Sunday, August 5, 2012

Death of the flies

Don't get me wrong, I don't go around murdering bunnies and stealing cats to drown them.
But I do have this personal thing with flies. Maybe they just buzz in my ears way too much, or it could be that the flies in NJ are actually mutants that phase through solid walls and get into my house even when we've locked the doors, windows, and dryer vents, as well as putting duct tape over anything that looks remotely like a crack, even when it's in an inner wall.
Well, masking tape is more truthful, since it doesn't leave that crappy residue, but I'm sure that you get the idea.

So of course, they're out to get me too. Which is why I found myself, on a hot day, struggling to open one of those granola bars submerged in chocolate, only to see a large fly, sitting contentedly two feet in front of me, with two flyswatters behind me, sitting on their shelf, just waiting to spill the blood of small pests.

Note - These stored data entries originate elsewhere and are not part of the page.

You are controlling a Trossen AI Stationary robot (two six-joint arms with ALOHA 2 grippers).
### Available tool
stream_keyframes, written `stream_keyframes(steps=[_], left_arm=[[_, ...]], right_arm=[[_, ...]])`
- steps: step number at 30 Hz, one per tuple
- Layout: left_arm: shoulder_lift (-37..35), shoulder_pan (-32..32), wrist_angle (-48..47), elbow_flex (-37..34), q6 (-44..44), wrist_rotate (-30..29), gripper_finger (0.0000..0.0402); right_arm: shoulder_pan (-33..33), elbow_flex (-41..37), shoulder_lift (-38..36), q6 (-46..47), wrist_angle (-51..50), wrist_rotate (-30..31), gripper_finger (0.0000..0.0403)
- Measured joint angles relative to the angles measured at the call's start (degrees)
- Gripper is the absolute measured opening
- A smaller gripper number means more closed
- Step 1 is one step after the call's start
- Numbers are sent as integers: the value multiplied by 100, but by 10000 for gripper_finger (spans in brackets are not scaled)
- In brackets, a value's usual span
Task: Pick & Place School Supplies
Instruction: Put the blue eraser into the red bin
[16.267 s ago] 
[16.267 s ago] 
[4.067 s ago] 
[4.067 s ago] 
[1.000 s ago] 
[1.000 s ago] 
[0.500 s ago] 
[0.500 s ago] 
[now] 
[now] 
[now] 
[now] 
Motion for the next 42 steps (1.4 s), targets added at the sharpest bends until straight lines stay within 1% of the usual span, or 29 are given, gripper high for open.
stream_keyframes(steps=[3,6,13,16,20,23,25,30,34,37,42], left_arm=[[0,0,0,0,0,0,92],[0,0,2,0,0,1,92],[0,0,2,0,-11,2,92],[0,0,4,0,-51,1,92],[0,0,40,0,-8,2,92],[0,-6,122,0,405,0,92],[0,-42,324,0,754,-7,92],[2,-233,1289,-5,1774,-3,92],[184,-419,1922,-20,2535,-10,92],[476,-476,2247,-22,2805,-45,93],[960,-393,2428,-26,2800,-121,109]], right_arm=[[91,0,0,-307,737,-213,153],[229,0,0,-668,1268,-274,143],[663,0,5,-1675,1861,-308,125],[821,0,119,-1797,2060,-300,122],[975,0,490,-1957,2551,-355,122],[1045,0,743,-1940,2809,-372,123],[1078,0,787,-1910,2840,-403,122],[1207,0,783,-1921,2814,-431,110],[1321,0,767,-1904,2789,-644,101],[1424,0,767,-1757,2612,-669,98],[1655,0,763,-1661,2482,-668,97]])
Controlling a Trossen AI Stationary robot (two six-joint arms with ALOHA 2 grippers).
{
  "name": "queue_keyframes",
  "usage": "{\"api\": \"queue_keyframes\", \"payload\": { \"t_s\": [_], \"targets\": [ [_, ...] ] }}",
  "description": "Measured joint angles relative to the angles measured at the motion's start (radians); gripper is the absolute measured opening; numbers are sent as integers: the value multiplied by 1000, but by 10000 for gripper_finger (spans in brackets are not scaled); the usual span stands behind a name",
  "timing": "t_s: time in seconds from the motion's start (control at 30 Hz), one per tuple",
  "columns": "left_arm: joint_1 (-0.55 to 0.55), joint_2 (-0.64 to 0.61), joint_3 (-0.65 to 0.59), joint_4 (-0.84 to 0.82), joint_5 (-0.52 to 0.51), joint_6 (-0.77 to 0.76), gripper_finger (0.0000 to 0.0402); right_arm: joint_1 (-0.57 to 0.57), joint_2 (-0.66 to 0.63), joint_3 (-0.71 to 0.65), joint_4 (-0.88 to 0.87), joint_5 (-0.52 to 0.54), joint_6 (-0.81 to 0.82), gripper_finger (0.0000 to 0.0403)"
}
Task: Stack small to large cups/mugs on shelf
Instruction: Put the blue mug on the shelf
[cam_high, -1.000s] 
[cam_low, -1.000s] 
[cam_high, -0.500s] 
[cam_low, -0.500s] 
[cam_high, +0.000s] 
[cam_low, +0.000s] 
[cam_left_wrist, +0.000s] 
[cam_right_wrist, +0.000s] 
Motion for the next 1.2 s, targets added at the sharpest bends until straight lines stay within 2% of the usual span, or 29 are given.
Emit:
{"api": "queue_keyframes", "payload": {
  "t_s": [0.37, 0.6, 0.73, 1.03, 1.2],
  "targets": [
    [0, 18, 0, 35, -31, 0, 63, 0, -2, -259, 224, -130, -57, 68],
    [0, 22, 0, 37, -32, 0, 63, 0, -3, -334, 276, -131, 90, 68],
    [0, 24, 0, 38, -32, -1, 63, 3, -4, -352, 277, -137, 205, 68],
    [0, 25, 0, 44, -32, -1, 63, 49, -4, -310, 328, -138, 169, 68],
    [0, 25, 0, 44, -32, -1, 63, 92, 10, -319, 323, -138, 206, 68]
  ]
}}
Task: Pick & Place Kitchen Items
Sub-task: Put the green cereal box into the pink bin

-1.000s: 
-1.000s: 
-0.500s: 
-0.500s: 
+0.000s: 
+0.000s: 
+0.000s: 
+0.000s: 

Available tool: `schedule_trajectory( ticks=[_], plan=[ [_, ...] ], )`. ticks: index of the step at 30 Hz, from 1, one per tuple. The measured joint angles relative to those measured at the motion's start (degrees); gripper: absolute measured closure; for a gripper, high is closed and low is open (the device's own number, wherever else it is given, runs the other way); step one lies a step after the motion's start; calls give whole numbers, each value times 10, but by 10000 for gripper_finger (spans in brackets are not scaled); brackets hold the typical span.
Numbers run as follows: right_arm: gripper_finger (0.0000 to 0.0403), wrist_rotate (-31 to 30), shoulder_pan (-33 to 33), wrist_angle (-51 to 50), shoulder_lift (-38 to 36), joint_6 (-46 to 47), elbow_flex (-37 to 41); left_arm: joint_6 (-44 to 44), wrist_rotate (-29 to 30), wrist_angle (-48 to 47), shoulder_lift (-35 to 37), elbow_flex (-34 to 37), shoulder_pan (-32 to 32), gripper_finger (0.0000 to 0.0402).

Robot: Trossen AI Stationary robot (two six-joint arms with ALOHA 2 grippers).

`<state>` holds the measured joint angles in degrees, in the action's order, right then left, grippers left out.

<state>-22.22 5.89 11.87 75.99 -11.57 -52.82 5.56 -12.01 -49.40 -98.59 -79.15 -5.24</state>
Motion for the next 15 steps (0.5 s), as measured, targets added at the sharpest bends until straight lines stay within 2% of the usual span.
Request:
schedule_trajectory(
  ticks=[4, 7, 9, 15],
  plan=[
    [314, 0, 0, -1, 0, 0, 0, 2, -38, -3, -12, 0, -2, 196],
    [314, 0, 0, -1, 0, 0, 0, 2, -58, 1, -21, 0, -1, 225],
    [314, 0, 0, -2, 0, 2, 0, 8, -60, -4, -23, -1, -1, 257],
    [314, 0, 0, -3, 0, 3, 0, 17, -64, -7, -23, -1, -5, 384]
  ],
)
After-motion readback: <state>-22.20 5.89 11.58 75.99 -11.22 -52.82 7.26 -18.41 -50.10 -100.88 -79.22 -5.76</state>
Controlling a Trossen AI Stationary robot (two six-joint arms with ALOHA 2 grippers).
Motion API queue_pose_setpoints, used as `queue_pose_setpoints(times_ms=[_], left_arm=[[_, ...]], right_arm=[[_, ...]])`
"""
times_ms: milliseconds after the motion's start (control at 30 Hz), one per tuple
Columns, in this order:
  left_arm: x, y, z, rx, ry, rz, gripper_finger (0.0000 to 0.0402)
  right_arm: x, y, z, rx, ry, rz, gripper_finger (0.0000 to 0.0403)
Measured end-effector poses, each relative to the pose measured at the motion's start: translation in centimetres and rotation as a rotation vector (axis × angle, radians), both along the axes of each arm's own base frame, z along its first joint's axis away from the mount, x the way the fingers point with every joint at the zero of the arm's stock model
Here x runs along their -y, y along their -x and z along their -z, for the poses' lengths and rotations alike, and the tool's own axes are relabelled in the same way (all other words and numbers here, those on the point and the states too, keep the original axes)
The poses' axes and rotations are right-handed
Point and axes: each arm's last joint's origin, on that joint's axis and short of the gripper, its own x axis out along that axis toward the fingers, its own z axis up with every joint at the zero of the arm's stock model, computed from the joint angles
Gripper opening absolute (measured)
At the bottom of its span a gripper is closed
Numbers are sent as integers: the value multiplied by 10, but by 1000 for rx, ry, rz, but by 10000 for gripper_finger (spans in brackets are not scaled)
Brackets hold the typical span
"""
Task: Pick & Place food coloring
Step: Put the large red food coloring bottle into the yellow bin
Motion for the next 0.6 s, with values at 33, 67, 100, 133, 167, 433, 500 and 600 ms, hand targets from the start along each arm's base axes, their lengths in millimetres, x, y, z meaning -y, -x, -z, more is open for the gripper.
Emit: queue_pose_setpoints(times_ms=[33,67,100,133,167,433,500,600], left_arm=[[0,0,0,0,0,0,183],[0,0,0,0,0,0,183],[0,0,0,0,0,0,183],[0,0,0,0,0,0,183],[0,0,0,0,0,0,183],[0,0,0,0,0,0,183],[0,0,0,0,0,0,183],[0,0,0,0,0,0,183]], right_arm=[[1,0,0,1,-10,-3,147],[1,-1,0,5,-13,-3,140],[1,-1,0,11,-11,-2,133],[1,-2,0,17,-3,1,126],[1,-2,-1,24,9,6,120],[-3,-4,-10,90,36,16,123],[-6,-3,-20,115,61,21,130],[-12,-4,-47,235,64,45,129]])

I couldn't wait. But, I also did not want to put down my delicious granola bar, since it would glue itself to the counter with chocolate and probably contract all manner of salmonella and viruses. (I don't trust our counters, even on the rare occasions that they actually look clean. Usually that just means that they've grown a layer of shiny oils. What from, I don't know or care to know either. )

So I compromised of course. With one hand on my mighty fly gutter, and the other hand on my slowly melting chocolate bar, I attempted to simultaneously chew and kill the fly.

Let me get the record straight- I can walk, talk, and chew gum. I can listen to music, write this blog post, and listen to my family scheming to sell old school books on ebay.

But for some reason, the mundane task of digestion coupled with the art of war was beyond my completely non-existent motor skills. For this reason, I found that though I got several smacks on him, he still fluttered weakly around, and my hand was soon submerged in chocolate. (My other hand.)

I eventually wrestled him to the ground, where he lay, still alive, and apparently in agonizing pain. This pulled at my heart strings, since even though I have nothing against a clean swipe, the fly who attempts to struggle along, despite missing several legs and an eye, is certainly a distressing sight.

Normally I would grab a tissue, wrap him up, and toss him into the garbage can, all of which would take no more hands then I had open at the moment, but for some reason, I attempted to scoop him up on the end of my flyswatter, in a valiant attempt to save the trees. (Because using one less Kleenax= saving a whole dang oak forest.)

Each time, he painfully spasmed, even as he fell from the swatter, back to the ground, buzzing in extreme pain.

I was starting to think I should just go get the tissue, when I finally got him to stay, and unceremoniously dumped him into the garbage can. I then realized that since I had neglected to fully finish him off, I would in all likelihood be sealing his fate as one of several more hours of extreme pain, surrounded by cast off banana peels and rotten garlic we had accidentally obtained from Lord-knows-where.

But the act was done, and I was, to an extent, victorious.


And my granola bar had deteriorated to a state of extreme in-edibility. You can decide for yourself whether or not I ate the rest.